» WHAT TO WORK ON: Scan each line of the records for the word "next" and extract the ones that have it.

» RECORDS FOR THIS EXERCISE:
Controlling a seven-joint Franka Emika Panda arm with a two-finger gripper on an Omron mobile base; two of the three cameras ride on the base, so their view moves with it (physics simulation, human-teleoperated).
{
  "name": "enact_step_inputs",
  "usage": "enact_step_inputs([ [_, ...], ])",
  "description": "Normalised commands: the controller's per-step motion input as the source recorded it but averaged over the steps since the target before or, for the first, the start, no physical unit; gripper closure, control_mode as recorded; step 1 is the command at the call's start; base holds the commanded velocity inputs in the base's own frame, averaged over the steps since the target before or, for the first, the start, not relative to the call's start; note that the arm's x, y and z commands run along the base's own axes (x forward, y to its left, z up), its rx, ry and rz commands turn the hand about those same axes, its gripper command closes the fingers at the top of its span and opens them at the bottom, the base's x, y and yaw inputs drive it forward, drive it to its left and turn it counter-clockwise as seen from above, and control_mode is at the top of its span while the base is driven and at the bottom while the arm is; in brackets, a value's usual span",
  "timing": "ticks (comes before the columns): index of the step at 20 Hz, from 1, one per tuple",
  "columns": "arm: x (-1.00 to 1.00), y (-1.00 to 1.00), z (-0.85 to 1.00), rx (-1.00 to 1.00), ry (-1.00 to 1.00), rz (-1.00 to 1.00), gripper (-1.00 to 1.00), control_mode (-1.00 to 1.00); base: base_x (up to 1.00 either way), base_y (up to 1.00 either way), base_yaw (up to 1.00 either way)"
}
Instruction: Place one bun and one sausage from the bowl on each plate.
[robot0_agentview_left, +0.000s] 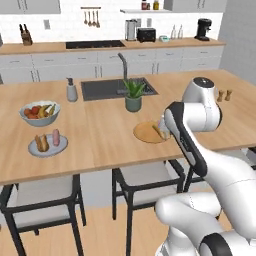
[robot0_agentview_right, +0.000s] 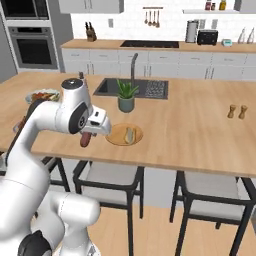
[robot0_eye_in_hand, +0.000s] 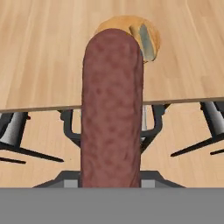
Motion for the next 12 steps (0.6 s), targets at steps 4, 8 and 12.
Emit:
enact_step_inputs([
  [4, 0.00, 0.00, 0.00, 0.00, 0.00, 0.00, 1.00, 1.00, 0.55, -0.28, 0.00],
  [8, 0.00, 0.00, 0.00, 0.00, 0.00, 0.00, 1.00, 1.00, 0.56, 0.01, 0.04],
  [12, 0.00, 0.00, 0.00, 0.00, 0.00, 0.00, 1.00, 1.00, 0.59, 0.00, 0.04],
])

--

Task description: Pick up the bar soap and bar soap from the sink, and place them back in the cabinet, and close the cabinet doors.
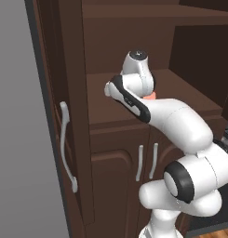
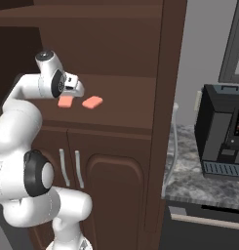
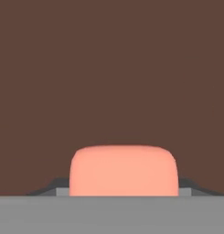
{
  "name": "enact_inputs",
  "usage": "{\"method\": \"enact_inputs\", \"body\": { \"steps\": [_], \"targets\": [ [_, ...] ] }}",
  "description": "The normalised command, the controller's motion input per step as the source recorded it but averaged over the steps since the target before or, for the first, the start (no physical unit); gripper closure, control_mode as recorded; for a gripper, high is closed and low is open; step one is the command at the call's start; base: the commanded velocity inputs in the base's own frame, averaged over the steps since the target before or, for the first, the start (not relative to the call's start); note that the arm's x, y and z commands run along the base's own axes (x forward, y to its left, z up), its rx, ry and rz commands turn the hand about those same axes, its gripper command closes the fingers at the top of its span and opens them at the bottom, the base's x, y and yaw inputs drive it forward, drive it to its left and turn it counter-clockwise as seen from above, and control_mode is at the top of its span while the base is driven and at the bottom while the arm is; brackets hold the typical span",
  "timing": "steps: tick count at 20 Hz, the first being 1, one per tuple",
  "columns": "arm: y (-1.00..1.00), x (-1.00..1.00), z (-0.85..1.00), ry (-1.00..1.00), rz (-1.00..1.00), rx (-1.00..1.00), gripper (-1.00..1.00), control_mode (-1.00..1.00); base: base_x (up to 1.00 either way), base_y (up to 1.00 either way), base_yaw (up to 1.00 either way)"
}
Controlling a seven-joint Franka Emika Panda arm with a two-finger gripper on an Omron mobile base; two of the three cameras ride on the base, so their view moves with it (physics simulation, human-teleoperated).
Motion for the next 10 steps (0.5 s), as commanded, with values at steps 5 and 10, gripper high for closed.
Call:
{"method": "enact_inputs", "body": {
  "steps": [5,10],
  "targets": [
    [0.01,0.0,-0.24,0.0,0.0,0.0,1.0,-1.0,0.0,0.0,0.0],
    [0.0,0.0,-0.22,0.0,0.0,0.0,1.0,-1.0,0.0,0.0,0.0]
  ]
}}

» SOLUTION TO THE PROBLEM:
Motion for the next 12 steps (0.6 s), targets at steps 4, 8 and 12.
Motion for the next 10 steps (0.5 s), as commanded, with values at steps 5 and 10, gripper high for closed.

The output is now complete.